Monsieur le président, monsieur le garde des sceaux, mes chers collègues, les crédits examinés dans le présent rapport pour avis sont ceux qui sont dévolus, au sein de la mission « Justice », d’une part, au fonctionnement et à l’organisation des juridictions et, d’autre part, à l’aide juridictionnelle.
L’élévation, cette année, des crédits du Conseil supérieur de la magistrature au rang de programme autonome répond à une demande récurrente de la commission des lois.
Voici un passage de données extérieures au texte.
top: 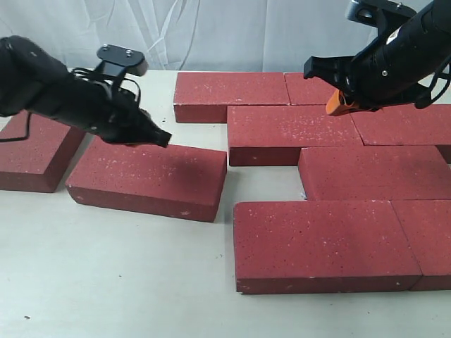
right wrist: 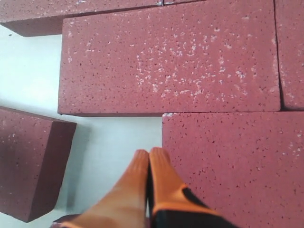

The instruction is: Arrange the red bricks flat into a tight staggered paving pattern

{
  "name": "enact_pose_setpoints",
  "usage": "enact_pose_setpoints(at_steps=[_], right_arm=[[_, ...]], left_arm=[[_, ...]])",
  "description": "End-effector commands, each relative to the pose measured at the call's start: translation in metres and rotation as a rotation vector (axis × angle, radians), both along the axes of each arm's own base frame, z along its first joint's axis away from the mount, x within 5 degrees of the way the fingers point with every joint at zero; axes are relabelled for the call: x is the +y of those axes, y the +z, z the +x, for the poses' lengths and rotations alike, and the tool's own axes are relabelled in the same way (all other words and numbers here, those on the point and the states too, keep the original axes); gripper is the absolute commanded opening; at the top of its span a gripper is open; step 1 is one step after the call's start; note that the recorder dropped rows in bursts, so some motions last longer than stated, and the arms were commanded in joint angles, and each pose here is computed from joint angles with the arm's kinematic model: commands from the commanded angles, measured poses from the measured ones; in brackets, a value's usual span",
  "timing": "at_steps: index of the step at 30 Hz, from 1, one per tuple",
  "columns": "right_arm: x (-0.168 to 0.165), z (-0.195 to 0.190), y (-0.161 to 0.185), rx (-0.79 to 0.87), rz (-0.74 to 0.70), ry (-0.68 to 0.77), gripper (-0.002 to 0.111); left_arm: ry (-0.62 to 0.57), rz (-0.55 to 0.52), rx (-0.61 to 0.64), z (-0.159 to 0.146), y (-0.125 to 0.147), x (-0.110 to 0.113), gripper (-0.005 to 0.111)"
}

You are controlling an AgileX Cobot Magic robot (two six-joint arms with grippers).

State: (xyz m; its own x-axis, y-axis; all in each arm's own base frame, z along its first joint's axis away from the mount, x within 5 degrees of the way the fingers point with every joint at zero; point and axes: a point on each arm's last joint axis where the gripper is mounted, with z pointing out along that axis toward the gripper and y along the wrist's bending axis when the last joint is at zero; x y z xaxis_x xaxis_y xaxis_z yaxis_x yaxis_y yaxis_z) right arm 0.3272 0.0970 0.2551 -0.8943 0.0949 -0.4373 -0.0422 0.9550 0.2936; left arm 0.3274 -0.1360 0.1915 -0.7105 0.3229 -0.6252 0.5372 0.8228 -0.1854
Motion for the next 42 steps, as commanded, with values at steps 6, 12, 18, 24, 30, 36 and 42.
enact_pose_setpoints(at_steps=[6, 12, 18, 24, 30, 36, 42], right_arm=[[-0.002, 0.001, 0.005, -0.024, 0.0, 0.0, -0.001], [-0.002, 0.001, 0.005, -0.024, 0.0, 0.0, -0.001], [-0.002, 0.001, 0.005, -0.024, 0.0, 0.0, -0.001], [-0.001, 0.001, 0.005, -0.024, 0.004, -0.002, -0.001], [-0.001, 0.001, 0.005, -0.024, 0.004, -0.002, -0.001], [-0.001, 0.001, 0.005, -0.024, 0.004, -0.002, -0.001], [-0.001, 0.001, 0.005, -0.024, 0.004, -0.002, -0.001]], left_arm=[[0.3, 0.169, 0.145, 0.006, -0.003, 0.068, 0.0], [0.328, 0.266, 0.13, 0.007, -0.005, 0.078, 0.0], [0.347, 0.315, 0.114, 0.008, -0.004, 0.083, 0.0], [0.348, 0.318, 0.105, 0.008, -0.004, 0.083, 0.0], [0.353, 0.315, 0.147, 0.01, -0.017, 0.082, 0.0], [0.349, 0.324, 0.19, 0.012, -0.031, 0.081, 0.0], [0.337, 0.339, 0.221, 0.013, -0.044, 0.08, 0.0]])
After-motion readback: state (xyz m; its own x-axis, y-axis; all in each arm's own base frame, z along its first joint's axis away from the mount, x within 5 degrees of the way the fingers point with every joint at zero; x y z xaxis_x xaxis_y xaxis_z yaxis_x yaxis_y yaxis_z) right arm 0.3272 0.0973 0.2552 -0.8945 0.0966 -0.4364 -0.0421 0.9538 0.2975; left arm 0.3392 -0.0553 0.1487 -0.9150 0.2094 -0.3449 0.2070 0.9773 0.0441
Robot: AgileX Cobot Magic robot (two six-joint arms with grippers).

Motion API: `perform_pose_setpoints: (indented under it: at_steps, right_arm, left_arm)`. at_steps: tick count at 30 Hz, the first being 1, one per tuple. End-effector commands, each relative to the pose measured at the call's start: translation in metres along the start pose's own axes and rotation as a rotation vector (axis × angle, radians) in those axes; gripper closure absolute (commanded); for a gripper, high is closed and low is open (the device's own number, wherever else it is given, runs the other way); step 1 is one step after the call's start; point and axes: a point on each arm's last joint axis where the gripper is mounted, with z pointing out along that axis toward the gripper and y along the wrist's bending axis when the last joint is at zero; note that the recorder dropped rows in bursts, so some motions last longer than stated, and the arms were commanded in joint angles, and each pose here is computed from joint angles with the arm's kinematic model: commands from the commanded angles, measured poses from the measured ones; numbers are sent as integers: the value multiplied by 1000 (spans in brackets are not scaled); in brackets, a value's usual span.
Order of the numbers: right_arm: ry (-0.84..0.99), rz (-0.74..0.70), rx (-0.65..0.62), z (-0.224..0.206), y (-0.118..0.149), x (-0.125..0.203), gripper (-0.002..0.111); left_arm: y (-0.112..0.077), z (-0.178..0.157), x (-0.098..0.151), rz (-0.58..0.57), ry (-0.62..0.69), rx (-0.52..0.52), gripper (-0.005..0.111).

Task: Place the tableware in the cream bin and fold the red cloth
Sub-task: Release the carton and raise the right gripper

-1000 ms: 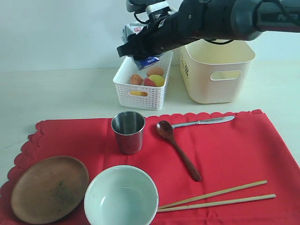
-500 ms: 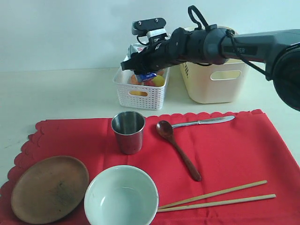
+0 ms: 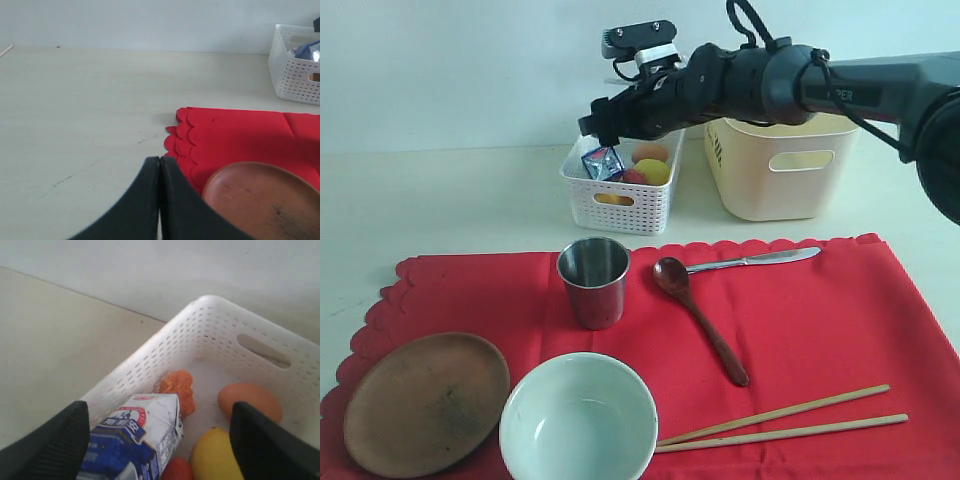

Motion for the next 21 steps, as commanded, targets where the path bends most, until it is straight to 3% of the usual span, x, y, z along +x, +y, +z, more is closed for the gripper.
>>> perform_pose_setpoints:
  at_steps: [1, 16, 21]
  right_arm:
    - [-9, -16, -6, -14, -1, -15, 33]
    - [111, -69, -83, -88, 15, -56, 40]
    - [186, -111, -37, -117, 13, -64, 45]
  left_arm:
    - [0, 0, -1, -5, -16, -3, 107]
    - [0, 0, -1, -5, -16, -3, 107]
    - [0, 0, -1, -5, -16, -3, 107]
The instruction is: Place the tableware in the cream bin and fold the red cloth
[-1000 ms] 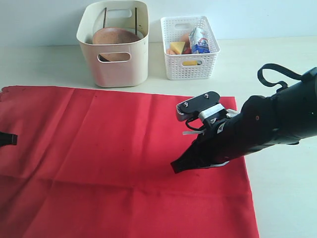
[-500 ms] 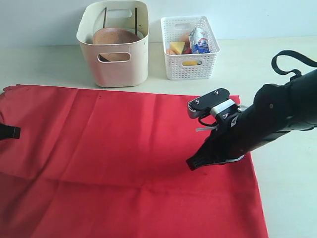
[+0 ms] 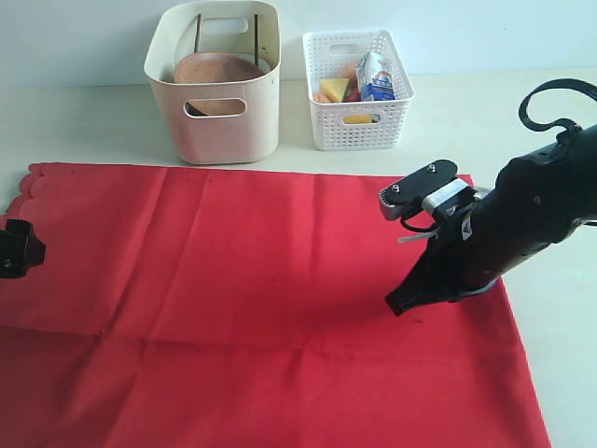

Je veux saluer à cette occasion le travail réalisé par le précédent rapporteur pour avis, notre collègue Yves Détraigne.
La nécessité d’un rattrapage des moyens de la justice, dans un contexte de forte contrainte budgétaire, est une fois de plus présentée comme une priorité du ministère.
Mais, derrière l’objectif affiché, l’examen détaillé des crédits sur lesquels porte le présent rapport pour avis oblige à nuancer fortement l’effort engagé par le Gouvernement.
Les crédits pour 2012 enregistrent une augmentation très faible, qui, rapportée à l’évolution du budget général de l’État, à laquelle elle reste inférieure, manifeste une stabilisation de la dépense consacrée au fonctionnement de l’institution judiciaire dans les dépenses de l’État.
Or, depuis cinq ans, les réformes se sont accumulées sur les juridictions, affectant fortement leur fonctionnement et leur organisation.
Les personnels et les magistrats ont été particulièrement sollicités pour conduire ces changements et, trop souvent, pour compenser par leur dévouement et leur engagement l’insuffisance des moyens qu’on leur offrait.
Cette seule année 2011 aura vu l’achèvement de la carte judiciaire, la refonte du contentieux de l’exécution, la réforme de la garde à vue, celle de l’hospitalisation d’office, la création des citoyens assesseurs et, avec le vote du projet de loi relatif à la répartition des contentieux et à l’allégement de certaines procédures juridictionnelles, la suppression de la juridiction de proximité ainsi que l’application d’une bonne partie des recommandations de la commission Guinchard.
On était en droit d’attendre que l’avalanche de réformes s’accompagne de moyens suffisants pour garantir le bon fonctionnement des juridictions. Souvent, des engagements en ce sens ont été pris par le ministre à l’occasion de l’examen de ces projets de loi. Force est de constater que le budget proposé est loin de lever toutes les hypothèques.
La création de 84 emplois supplémentaires de magistrats compense à peine la suppression, cette année, de 76 postes. Cette création est censée répondre aux besoins nés des réformes adoptées cette année, mais l’effectif proposé est bien inférieur à ce qui serait nécessaire : pour ne prendre que l’hospitalisation d’office, l’expérimentation des citoyens assesseurs et le transfert aux juges d’instance du contentieux civil actuellement suivi par les juges de proximité, le besoin serait au total de 214 postes.
La question des moyens concerne aussi les frais de justice, qui, depuis 2008, connaissent une inflation très importante, et ce pour plusieurs motifs : revalorisation tarifaire des experts, renchérissement du coût de certaines prestations, augmentation du nombre de prescriptions en matière médicale ou d’analyse génétique en raison des réformes qui intensifient l’activité pénale.
Si la Chancellerie a engagé de réels efforts de maîtrise des frais de justice, le ministère continue de mener en la matière une politique de sous-budgétisation dont les conséquences sont graves. Les retards de paiement détournent les prestataires et les experts des tribunaux, ce qui, à terme, posera problème aux juridictions qui ne trouveront plus personne pour répondre à leurs prescriptions.
S’agissant de la dépense d’aide juridictionnelle, elle augmentera de plus de 100 millions d’euros en raison de la réforme de la garde à vue. La question de son financement sera abordée lors de la discussion de l’amendement de la commission des lois tendant à supprimer la contribution pour l’aide juridique.